2011-10-20

ほたる日和、切ない曲なら切ない曲として響かせたい

 ほたる日和が待望のメジャー1stアルバムをリリース。全曲シングル対応可能なクオリティーからはバンドの本気や真摯な姿勢が伝わってくる。急成長中の彼らがJ-POPシーンを掻き回してくれる日はそう遠くなさそうだ。

──バンドの結成は早川さんと成相さんの出会いがきっかけなんですよね?

早川 そうです。僕が深夜に下北沢の南口で弾き語りをやってたんですよ。そこで彼に話しかけられて。

成相 バンドをやってるような音に聴こえたんですよね。で、話を聞いたら“やってないです”って言われて、“じゃあ、僕ドラムやってるんで、今度スタジオ入りませんか?”って。

──いきなり話しかけられるものなんですね。

成相 いや、弾き語りをやってる人に話しかけたのは初めてでした。当時別のバンドのサポートをやってたんですけど、その日はライヴをやって打ち上げが終わって、完全に酔っぱらってたんですよね(笑)。

早川 酔っぱらってなかったら話しかけられてないかも(笑)。それでいきなりライヴをやろうってことになって、ライヴ前に音源も自主で作ろうと。今でもよく演奏する「セピアフィッシュ」はそこで録音しました。その時にはギターの倉橋も加入してて。

倉橋 バンドにまだギタリストがいなかったんだよね。僕もいいタイミングで誘ってもらえました。

──最初に注目されたと思った時って覚えてますか?

早川 初めての公式音源が2007年の『カラフル』っていうミニアルバムなんですが、そのリリース後のライヴですかね。ライヴ終わりに話しかけてくれる人が多くて、自分の中で勢いを感じました。

倉橋 僕は“大丈夫かな?”と思いましたけど、ふたりは盛り上がってたね(笑)。この4人だと、吉田と僕は心配性なんでしょうね。

早川 大変な時ももちろんあったんですけど、全員で力を合わせて乗り切ってこられました。僕と成相はポジティブな性格で、次のプランしか考えないような人間だし。

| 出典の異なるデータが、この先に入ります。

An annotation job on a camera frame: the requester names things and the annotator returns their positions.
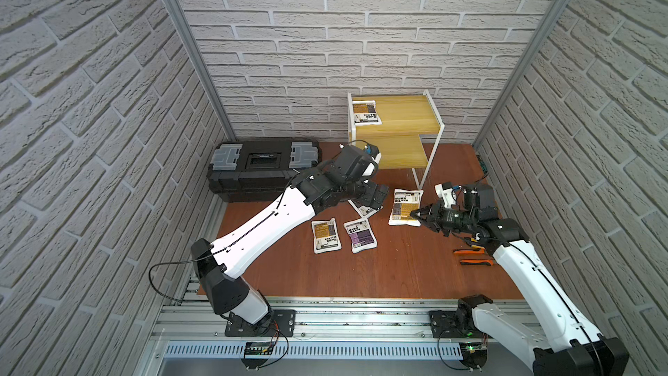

吉田 私は2010年の3月にサポートでバンドに入って、正式に加入したのは6月だから、辛い時は経験してないんです(笑)。

──今回の『センチメンタルマインド』はどんな構想があったのですか?

早川 みんなで話し合ったのは歌の力についてですね。僕個人ではなく、ほたる日和としての歌の力。それがあふれたものにしたいと思ってました。今回は感傷的な心から生まれる曲が多かったので、そこで弱い心に背を向けない表現をしたかった。曲の輪郭をくっきりと、例えば切ない曲なら切ない曲として、聴き手にもそう響くものにしたかったんです。

──タイトルにある“センチメンタル”もそうだし、“ノスタルジー”という言葉もキーワードですよね。あとは季節感。そのあたりは意図的に取り込んでる気がしました。

早川 そうですね。もともとは「雪虫~ふたりの約束~」が1曲目だったんですよ。「雪虫~」から始まって「東京組曲」で終わるっていう、つながり合うテーマを持つ2曲を最初と最後に置くストーリーを描いてたんですけど、歌詞の世界観的に「雪虫~」からというのも唐突かなと思い始めて、プロローグとして「春夏秋冬」を入れたんです。そうすることで季節感やアルバムの入りやすさもグッと増したんじゃないかと。

──季節感を前面に出した理由は?

早川 僕、日本の心をすごく大事にしてるんです。“和”って何だろうと考えたら四季折々の風景が頭に浮かびまして、日本に生まれて日本人として歌うならそれだと思ったんですよね。

──アルバムを作る上で苦労したことは?

早川 メジャー1作目だから、過去の曲はなるべく入れたくなかったんです。今回は13曲中8曲が新曲なんですよ。作るのはもちろん大変でしたし、候補曲も多かったし、絞り込むのに時間がかかりましたね。

──インタールードなしで、こうして13曲の力作がダレずに収まってるのは気合を感じました。

早川 気合はめちゃくちゃ入ってますね。ダレないようにいろいろチャレンジしてみたつもりです。僕らは今まで出し惜しみをしてこなかったし、ここでもベストを尽くすことを心掛けました。

──例えば、ダレないためのフックは?

早川 今回は大作が多いんですけど、ちょっとテイストの違う「プリン」っていう曲があるんです。曲調もそうですが、タイトルの付け方もあえて変にしたんですよ。“タイトルには違うだろ”みたいな違和感が好きですね。「さよならマーガレット」はいきなりAメロでドラムを抜き気味のアレンジにしてみたりとか。

──「雪虫~」の歌詞で人間のズルさを目立たせてるのもフックのひとつですよね?

早川 そう、僕はきれいすぎるものが好きじゃないんですよね。汚したい。

吉田 ほたる日和って音像はきれいなほうですけど、裏の部分が歌詞に入ることでより親しみやすいのかなって。例えば、恋愛映画だってハッピーエンドすぎだと、逆に“ウソだ!”って思っちゃうから(笑)。

──アンサンブルやアレンジで気を遣ってることはありますか?

吉田 この曲はこういう物語で、こういう景色で、色ならこういう色でっていう大まかなイメージを、まず言葉で早川に説明してもらうんです。だから、後ろの3人は同じ画を描きやすくて、その共通イメージから広げていくんですよ。そこに歌を乗せる時に、歌が前に出ることを意識してますね。

成相 イメージを聞いて、「水彩画」なら“白いカッターシャツの男の子だろうな”とか想像して叩いてます。

倉橋 ギターは遊ぶところは遊んで、全体的に力を抜くようにしてますね。力んだら聴いてくれる方もしんどいだろうし(笑)。

早川 シンガーソングライターって、たぶん全部ひとりでできるんですよ。でも、ほたる日和はバンドマジックが起こりますから。アレンジに関してはみんなでやるようにしてます。

──最後に、今後の展望を聞かせてください。

早川 もともとロックが好きな人間の集まりなんですけど、J-POPのシーンに僕らみたいなバンドがいてもいいんじゃないかなって思いますね。そういうシーンの中でやりながら、ちょっと違うんだっていうのを見せていきたいです。